While this isn't the most alluring topic, I feel compelled to share some anecdotal experience in the hopes of underscoring both the intrinsic, emotional value of collecting art, as well as the importance of making sure your collection is currently and accurately evaluated with your insurance provider.
As one of the top wildlife sculptors in America, Leo E. Osborne's painting and sculptural work has only appreciated over the past four decades of fine art creation. The National Wildlife Museum now has three of Leo's works in their permanent collection. Brookgreeen Gardens in Pawley's Island, South Carolina acquired a large bronze of Leo E. Osborne's recently, and just this past November, the City of Galveston acquired a 4 foot in diameter bronze sea turtle of Leo's for permanent display on their sea wall. High-profile, public collections such as these increase the current market value, as well as secondary market value, of fine art work. We recently sold a legacy sculpture of Leo's that has been out of edition for over 10 years, and that event now increases the value of the other pieces in the edition.

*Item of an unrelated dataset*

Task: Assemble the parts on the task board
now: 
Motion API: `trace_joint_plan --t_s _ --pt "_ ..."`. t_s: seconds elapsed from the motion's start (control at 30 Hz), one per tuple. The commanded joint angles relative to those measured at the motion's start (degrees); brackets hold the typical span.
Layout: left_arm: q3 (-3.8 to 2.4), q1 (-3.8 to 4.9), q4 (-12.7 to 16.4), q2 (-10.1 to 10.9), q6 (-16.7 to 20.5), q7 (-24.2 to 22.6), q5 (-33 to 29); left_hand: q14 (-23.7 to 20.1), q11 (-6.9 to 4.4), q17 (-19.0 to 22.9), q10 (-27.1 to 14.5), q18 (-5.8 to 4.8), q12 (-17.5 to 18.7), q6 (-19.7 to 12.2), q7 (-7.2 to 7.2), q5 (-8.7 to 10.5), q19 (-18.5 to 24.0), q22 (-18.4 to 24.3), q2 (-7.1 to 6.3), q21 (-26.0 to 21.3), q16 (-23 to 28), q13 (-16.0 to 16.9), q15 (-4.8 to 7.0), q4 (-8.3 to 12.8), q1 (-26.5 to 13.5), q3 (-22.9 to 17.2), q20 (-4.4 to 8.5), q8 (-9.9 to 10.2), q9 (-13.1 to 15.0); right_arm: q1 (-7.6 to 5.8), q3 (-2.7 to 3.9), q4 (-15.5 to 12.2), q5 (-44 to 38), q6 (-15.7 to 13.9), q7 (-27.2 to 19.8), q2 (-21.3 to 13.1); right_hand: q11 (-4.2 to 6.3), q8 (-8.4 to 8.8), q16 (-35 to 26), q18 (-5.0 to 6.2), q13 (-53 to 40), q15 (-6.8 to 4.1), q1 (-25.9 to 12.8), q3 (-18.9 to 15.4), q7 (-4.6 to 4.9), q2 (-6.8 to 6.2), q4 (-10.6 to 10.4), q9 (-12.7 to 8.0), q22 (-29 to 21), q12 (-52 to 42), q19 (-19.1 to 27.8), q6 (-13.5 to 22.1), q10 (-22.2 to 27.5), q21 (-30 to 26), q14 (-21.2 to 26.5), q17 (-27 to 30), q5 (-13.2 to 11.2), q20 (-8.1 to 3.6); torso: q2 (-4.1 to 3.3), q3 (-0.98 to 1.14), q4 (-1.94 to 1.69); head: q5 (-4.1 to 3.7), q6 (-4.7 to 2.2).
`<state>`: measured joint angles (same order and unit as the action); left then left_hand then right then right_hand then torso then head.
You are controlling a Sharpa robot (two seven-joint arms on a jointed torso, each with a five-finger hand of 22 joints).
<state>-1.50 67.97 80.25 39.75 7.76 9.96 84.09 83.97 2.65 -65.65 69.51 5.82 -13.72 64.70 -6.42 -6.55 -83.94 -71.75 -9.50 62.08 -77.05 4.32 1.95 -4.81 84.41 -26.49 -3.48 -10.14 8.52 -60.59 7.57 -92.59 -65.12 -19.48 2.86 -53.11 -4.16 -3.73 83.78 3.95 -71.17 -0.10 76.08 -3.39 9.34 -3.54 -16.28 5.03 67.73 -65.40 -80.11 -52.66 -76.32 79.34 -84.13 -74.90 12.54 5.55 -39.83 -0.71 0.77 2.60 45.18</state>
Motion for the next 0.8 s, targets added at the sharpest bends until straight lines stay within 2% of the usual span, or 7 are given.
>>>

This year, abstract expressionist painter, William Crosby will be celebrating his 80th birthday with a 60 year retrospective show at Portland Art Gallery, in Portland, Maine. Over the course of his six decade career, Bill's work has predictably increased in value. The 36"x48" painting acquired in 1995 is worth more today. We owe it to ourselves as collectors and gallerists to make sure the value of the work is updated accurately, not only as a celebration of successful collection and representation, but also in the interest of protecting that heartfelt investment.
As I serve this community moving forward in the wake of devastating loss, what I see is this: no one laments the loss of their Apple TV. Not one person who has wept in the gallery with me was heartbroken over the sofa. The sentimental treasures-the inherited legacy items like Great-Grandmother's china, Mother's pearls, the Persian rug from a trip in 1964, the photos, the paintings, the sculpture-these losses are the source of grief, for they are irreplaceable. Art is part of the warp and weft of our human experience and provides a sense of self and of legacy. It is tangible evidence of our physical journey through space, time, perspective and evolution.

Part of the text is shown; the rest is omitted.